Virat Kohli India
Virat Kohli believes the team plans will keep changing according to the conditionsReuters

Home Tests mean more familiar wickets and with that comes the likelihood of India going back to the four-bowler theory and bringing in an extra batsman. When Virat Kohli announced at the toss of the fourth Test match against the West Indies in Trinidad that Cheteshwar Pujara had come in for Ravindra Jadeja, there were quite a few eyebrows raised: What happened to the five-bowler theory then, which Kohli has been espousing so much?

The India captain explained the reason behind the decision to play Pujara, while speaking to reporters after the fourth Test match against the West Indies was drawn, with no play possible on the final four days.

"We thought when we lost a Test in Galle [against Sri Lanka last year], we were a batsman short there," Kohli aid. "In the series against South Africa at home as well we were in trouble quite a few times because we were a batsman short. We wanted to try out this combination.

"If we play four specialist bowlers back home, when we feel we don't have the need for the fifth bowler... if you play three spinners on spin-friendly wickets that should get the job done. Even if you play two spinners and two quicks, Rohit [Sharma] and [Murali] Vijay can come in and bowl ten overs for me.

"Away from home you need all your best bowlers because you don't know what the conditions will do or how the wicket will behave. That is an aspect that we felt, against the strong teams that we are going to play against at home, world-class sides, they are going to capitalise on those windows of chance that we give them.

"This was something we wanted to try, in case we want to play with this combination going ahead the team should be comfortable with it. And they should know how to play in this situation as well. If you play with only one combination teams are going to start planning better against you. You need to be flexible. Unfortunately we couldn't get game time."

Kohli has been a big advocate of playing five bowlers, so that might sound a bit contradictory, but on the wickets that India are expected to play in back home – they are scheduled to play 13 Test matches -- there is a good chance that two spinners and two fast bowlers will do the job. If the wicket is expected to take turn, one fast bowler and three spinners should be enough, so trying out the combination with an extra batsman in the lineup is not such a bad thing. While great teams are made by taking chances, pragmatism, when required is an equally important quality.

Quality is what India showed in this series against the West Indies, particular with the batting in the lower middle order. R Ashwin, who was named the man of the series, seemed to enjoy his role at No.6 – with the extra batsman now, though, he is likely to drop down to No.7 or No.8 – while Wriddhiman Saha, while still yet to entirely convince, showed signs of making the wicketkeeper position his own. He might not be an MS Dhoni – but then nobody was expecting him to be that – but he does have some fighting qualities that bring a lot of positives to this India side.
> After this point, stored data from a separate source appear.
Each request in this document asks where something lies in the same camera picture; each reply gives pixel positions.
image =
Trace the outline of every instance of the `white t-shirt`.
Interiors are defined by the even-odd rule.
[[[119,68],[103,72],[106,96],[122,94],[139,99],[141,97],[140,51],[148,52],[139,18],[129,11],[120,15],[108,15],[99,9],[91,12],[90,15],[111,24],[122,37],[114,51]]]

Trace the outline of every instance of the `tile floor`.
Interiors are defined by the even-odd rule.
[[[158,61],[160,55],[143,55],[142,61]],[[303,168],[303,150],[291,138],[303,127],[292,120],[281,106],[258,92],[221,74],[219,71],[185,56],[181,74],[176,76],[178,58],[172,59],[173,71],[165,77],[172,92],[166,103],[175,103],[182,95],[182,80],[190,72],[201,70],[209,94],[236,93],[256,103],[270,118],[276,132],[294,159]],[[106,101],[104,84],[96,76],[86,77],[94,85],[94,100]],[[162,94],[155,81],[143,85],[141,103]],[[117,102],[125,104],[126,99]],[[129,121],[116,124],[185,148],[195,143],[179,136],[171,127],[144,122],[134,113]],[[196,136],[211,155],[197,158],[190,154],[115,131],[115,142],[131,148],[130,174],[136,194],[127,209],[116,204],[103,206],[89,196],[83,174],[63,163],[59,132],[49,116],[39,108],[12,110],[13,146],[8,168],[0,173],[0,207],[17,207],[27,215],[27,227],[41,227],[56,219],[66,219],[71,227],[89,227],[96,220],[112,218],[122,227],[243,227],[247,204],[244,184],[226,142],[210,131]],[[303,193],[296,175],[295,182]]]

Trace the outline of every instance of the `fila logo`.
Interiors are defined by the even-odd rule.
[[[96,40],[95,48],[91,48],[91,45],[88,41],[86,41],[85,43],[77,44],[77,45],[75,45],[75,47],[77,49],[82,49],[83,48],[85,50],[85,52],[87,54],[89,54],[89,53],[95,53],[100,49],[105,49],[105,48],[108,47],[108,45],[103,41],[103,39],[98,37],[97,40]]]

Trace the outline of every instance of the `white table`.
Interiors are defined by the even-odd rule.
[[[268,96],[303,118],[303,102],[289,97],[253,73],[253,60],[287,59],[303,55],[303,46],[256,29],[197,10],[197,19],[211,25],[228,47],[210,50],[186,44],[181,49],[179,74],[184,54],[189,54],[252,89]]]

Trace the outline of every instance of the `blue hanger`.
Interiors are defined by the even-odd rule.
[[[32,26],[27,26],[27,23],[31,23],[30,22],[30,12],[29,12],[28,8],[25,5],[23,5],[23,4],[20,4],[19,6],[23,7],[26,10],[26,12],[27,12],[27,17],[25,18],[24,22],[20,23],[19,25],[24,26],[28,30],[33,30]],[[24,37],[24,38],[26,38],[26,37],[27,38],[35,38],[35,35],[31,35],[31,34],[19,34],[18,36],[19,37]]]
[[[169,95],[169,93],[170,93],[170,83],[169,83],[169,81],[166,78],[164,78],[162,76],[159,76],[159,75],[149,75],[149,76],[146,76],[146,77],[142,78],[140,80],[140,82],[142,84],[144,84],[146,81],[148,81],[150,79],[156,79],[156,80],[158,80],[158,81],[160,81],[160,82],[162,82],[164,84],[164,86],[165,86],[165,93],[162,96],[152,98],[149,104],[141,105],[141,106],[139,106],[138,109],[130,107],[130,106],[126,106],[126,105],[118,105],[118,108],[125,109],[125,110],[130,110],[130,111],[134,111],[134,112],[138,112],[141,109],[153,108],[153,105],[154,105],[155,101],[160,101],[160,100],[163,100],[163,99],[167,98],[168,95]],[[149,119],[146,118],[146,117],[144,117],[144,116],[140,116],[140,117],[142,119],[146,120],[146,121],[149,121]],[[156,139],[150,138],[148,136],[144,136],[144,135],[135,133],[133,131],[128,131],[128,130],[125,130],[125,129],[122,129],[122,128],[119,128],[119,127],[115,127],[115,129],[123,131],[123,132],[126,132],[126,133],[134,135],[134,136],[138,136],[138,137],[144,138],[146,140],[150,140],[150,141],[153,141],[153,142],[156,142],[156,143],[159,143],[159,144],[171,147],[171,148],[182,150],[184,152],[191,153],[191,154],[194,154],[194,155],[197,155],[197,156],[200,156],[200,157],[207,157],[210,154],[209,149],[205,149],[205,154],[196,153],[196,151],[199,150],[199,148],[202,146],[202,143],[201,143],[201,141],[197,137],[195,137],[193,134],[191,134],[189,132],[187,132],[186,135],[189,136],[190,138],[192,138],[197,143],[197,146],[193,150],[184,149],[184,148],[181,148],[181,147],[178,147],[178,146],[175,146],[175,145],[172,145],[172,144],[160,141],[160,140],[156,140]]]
For me the biggest positive was Saha getting runs in the lower order plus Ashwin coming good at No. 6," Kohli added. "Those were areas that were very important for us to solidify and we have done that in this series. I'm pretty happy.
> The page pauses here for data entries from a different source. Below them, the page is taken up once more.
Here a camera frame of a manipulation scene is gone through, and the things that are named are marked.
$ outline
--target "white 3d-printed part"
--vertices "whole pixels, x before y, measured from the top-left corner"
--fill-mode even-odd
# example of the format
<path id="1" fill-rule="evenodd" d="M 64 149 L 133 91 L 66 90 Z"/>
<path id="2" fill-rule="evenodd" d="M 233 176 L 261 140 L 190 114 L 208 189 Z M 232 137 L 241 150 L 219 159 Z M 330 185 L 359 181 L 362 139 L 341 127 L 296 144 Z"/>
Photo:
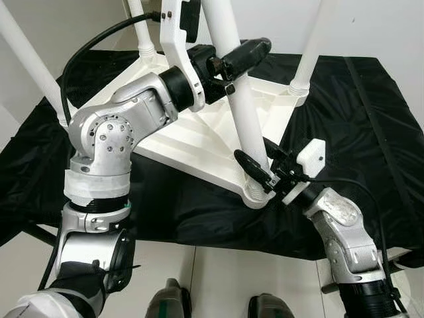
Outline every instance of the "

"I hope we can keep on making that aspect of our team stronger because when you are in a tough situation in Test matches those are the positions that matter a lot. We've seen teams who have done well and won consistently, their lower order has contributed, especially the bowlers.
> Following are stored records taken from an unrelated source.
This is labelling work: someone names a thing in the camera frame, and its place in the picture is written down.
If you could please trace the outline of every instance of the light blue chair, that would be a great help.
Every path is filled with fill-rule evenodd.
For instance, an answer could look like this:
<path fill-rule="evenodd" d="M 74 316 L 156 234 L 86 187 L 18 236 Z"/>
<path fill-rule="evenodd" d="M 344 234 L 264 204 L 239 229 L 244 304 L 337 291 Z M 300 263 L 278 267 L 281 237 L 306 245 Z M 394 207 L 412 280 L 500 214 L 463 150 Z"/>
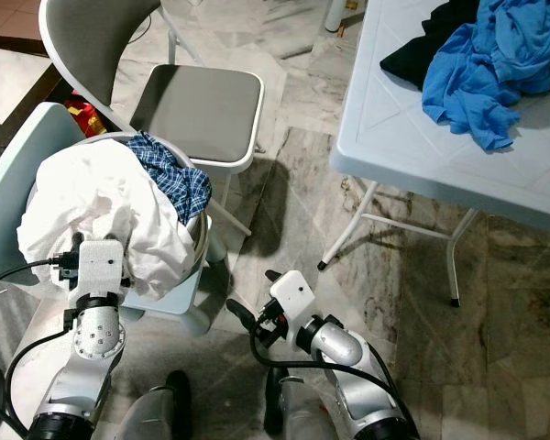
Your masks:
<path fill-rule="evenodd" d="M 57 151 L 85 140 L 82 131 L 61 104 L 42 103 L 18 130 L 0 158 L 0 272 L 27 262 L 18 250 L 17 228 L 25 213 L 40 163 Z M 207 217 L 207 234 L 212 220 Z M 211 258 L 206 255 L 211 241 Z M 203 254 L 190 276 L 156 302 L 143 301 L 130 292 L 123 307 L 178 316 L 192 336 L 200 336 L 210 327 L 210 319 L 193 305 L 204 260 L 218 261 L 226 253 L 214 240 L 205 240 Z M 8 281 L 26 286 L 37 284 L 30 270 L 13 275 Z"/>

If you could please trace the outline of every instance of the chair backrest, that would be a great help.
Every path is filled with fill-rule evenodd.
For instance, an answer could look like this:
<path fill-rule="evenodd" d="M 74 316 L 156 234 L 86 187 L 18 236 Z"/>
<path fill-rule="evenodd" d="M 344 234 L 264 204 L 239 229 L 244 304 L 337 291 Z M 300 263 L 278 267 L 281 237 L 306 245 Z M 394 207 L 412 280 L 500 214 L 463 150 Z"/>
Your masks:
<path fill-rule="evenodd" d="M 104 105 L 112 101 L 116 69 L 138 25 L 160 0 L 42 0 L 40 35 L 53 64 Z"/>
<path fill-rule="evenodd" d="M 42 103 L 0 157 L 0 272 L 26 264 L 18 250 L 17 228 L 40 163 L 82 139 L 85 136 L 63 105 Z M 8 280 L 35 284 L 37 279 L 28 275 L 20 272 Z"/>

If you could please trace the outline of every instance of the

"These are important runs that take the momentum away from the opposite team. That's something we wanted to work hard on. We have done that and got the results in this series."

A result in the final Test match would have kept India as the No.1 ranked team in the world, but a washout has meant Kohli's side have now dropped down to No.2, with Pakistan taking that top spot for the first time since the inception of these rankings in 2003.

Kohli, though, did not seem too bothered. "We always knew when we went up to No.1 that this was temporary," Kohli said at the presentation ceremony. "The other teams have played 10-15 matches more than us, and the competition is so close, that the rankings are bound to keep changing.

"We just want to put a solid effort back home and we will see where we end up at the end of the season."